COVID-19 Testing Company to Temporarily Close Sites Amid Investigations, Complaints

NBC Universal, Inc.

Some Bay Area COVID-19 test sites that are under NBC Bay Area Investigative Unit’s microscope announced Thursday that they will temporarily close.

Patients and regulators have raised serious questions about the company “Center for COVID Control” and how it handles COVID-19 tests.

While the Center for COVID Control’s name might sound like a government agency, it’s actually a private company from Illinois with a couple hundred pop-up test locations nationwide. At least three sites are in the Bay Area: San Jose, Mountain View, and San Ramon.

The company said on Thursday that it is closing down operations nationwide for a week to reset itself.

Consumer complaints have mushroomed in the Bay Area and around the country.

In San Jose, the first complaint NBC Bay Area received was from a viewer who said she never got her results from a December test.

In Chicago, our NBC Responds team talked with a family that registered for a test but walked out before anyone tested them. Despite that, Center for COVID Control sent them all results.

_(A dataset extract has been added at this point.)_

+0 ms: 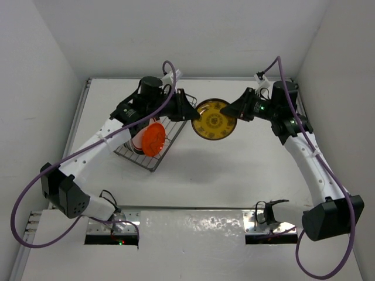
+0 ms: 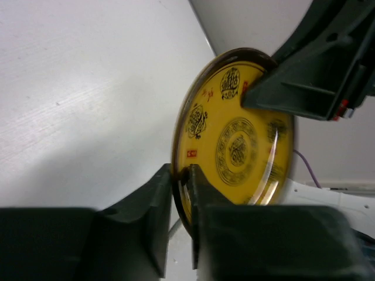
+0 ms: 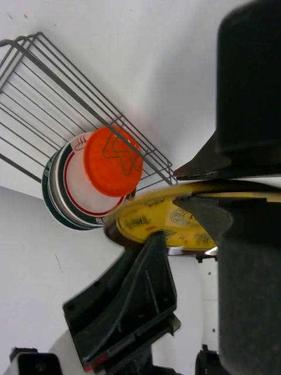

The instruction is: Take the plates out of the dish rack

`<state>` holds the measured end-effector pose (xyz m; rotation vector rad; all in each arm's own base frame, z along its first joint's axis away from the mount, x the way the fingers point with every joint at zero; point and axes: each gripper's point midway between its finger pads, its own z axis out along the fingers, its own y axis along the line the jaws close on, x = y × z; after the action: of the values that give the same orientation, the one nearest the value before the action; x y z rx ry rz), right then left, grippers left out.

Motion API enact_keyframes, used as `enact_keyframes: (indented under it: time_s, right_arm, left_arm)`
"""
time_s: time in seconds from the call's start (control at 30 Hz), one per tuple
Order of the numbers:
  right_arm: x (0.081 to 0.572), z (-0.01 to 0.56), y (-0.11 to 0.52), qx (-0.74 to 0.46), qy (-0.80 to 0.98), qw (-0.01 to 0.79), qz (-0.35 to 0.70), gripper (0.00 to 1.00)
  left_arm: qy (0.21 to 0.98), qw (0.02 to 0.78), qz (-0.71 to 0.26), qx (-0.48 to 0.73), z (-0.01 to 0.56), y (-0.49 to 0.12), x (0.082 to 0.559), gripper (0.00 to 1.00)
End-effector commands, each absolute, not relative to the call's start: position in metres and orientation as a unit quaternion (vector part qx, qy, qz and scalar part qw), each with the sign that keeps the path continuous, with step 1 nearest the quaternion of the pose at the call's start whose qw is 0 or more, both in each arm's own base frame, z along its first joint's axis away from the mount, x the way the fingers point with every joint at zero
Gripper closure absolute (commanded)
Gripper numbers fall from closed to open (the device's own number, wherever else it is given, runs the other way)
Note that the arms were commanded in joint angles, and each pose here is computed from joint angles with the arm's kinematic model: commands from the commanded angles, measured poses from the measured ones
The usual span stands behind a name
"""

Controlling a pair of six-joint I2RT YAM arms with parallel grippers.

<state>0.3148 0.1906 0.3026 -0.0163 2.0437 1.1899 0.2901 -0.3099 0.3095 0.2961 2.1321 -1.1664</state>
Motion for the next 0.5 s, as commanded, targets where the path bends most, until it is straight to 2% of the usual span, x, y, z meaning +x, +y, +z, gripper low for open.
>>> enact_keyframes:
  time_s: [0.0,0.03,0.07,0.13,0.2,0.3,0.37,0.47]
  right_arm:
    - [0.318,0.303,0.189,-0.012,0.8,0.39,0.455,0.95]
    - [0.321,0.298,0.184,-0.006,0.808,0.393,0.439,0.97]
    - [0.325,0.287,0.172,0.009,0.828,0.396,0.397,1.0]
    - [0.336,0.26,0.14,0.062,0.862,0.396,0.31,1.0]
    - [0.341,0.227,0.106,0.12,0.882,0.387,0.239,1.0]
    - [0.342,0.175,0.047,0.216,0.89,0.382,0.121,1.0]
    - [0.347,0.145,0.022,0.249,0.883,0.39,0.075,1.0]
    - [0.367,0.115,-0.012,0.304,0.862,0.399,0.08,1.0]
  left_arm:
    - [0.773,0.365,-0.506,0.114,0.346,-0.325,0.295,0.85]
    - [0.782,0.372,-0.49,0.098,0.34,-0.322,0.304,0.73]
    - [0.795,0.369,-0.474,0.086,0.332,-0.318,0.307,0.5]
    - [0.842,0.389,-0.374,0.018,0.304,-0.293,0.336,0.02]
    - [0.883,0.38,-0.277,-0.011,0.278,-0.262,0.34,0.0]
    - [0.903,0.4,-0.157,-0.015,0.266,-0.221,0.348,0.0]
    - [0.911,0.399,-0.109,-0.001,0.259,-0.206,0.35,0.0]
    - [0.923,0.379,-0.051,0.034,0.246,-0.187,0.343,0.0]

NBC Bay Area's Investigative Unit and Responds teams have been asking questions for a week. We discovered that the Californias Department of Public Health is investigating complaints. In addition, the city of Mountain View said its police department is investigating the company. Center for COVID Control doesn’t have a business license, the city said.

CCC's CEO released a statement. It says, in part:

“Unusually high patient demand has stressed staffing resources, as has been widely reported, in a subset of our locations, affecting our usual customer service standards and diagnostic goals.” The company goes on to say it will use the weeklong closure for "additional staff training in sample collection and handling" and to "ensure compliance with regulatory guidelines."

The person listed as Center for COVID Control's CEO in business records, Aleya Siyaj, does not appear to have any previous medical or lab experience. Her LinkedIn page says she has operated an Illinois bar where axe-throwing is a big draw.

Not all Center for COVID Control locations are closing voluntarily.

On Thursday, the state of Massachusetts confirmed that it has ordered the company to shut down there. “The order, effective immediately, requires the Center for COVID Control to immediately cease providing all services that require clinical laboratory licensure,” the state's public health office said.

In the Bay Area, NBC Bay Area has observed, firsthand, long lines at CCC locations all week. Many Bay Area residents were using Center for COVID Control for COVID-19 tests. Now, regulators are now investigating those tests.

So if you took a CCC test, what should you do now?

NBC Bay Area asked the Santa Clara County Health Department. It said, “anyone who feels their test was not legitimate should feel free to sign up for another test. They should also report any suspect business practice to local law enforcement.”

What about personal info?

The Center for COVID Control's intake form does require personal info, like an image of your driver's license. No investigators have accused the Center for COVID Control of using data improperly. Still, if the company is as sloppy with patient data as it’s accused of being with COVID-19 tests, at least some concern seems fair.

The best way to protect yourself is to check your credit report for suspicious activity. You can also lock down your credit file or set up alerts for unauthorized activity. Many credit cards include those services free, so check with your bank -- often right in their app.